Risen suspected the trek the men
were undertaking was nothing that would be slowed for the benefit
of the few children they captured. For their tender age, if they
could not endure, if they died during the journey, it would only
serve these men to weed out the weak and unprofitable. On some
level, Risen was becoming increasingly aware of this, and he
worried greatly for the girl he loved.

Suddenly, Risen’s chest was
intensely uncomfortable, his breath hard to catch, and he briefly
wondered if he was simply fatigued from the past day and night.
This made no sense, though, for his father had insisted that he
always be in the best condition at all times. Realistically, he
could likely go on like this, as their captive, for some time
before succumbing to true exhaustion.

Analyzing it further, he decided
this was not what afflicted him now. It was Sylvie. It was she who
caused his heart to fret. She was so fragile, so frail, so…perfect.
And these men could not see this, would not see this.

For them to see Sylvie as he did,
they would have had to spend the lifetime with her that he
had—magic, endless days lost in the mysterious brilliance that
youthful camaraderie and adolescent love allowed. No, they would
never see the way she smiled when something amused her, the way her
eyes narrowed when she laughed, and how beautiful it was when she
hummed a tune when they were walking together. All they would ever
perceive was weakness and a lack of usefulness, and they would
crush her as easily as they would a rare, wounded bird.
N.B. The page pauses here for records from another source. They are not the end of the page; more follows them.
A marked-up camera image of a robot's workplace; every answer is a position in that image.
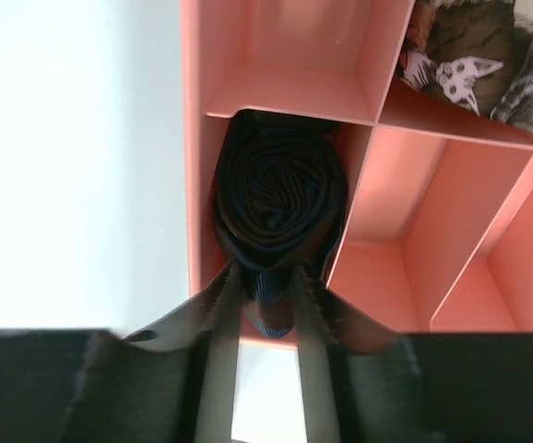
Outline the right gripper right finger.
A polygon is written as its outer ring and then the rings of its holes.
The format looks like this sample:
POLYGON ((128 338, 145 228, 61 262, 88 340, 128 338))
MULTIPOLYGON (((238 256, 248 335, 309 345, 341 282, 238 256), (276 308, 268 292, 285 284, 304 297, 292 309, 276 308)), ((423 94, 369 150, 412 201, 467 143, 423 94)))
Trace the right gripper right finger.
POLYGON ((311 442, 533 442, 533 333, 399 333, 304 268, 291 286, 311 442))

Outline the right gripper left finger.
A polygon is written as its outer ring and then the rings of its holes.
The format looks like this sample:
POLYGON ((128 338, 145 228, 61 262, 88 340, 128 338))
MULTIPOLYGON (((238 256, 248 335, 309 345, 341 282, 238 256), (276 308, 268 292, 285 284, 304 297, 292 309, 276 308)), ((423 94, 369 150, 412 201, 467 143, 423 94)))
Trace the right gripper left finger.
POLYGON ((232 263, 124 338, 0 329, 0 442, 229 441, 242 298, 232 263))

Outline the dark striped necktie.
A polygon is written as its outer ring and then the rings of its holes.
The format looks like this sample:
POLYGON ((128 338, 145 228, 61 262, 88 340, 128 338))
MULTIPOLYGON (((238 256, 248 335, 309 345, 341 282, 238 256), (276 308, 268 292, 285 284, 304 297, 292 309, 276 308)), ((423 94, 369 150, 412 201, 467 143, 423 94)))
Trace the dark striped necktie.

If such a thing really existed,
Risen decided that it was men like these who went to Hell. He
resolved at that moment that he would not allow Sylvie to become
their casualty along the way. No matter what, he would save
her.

“Sylvie,” he was harsher this time.
“Get up. Move your legs and stand.” He began to force himself to
his feet, to drag her up with him, and she whimpered.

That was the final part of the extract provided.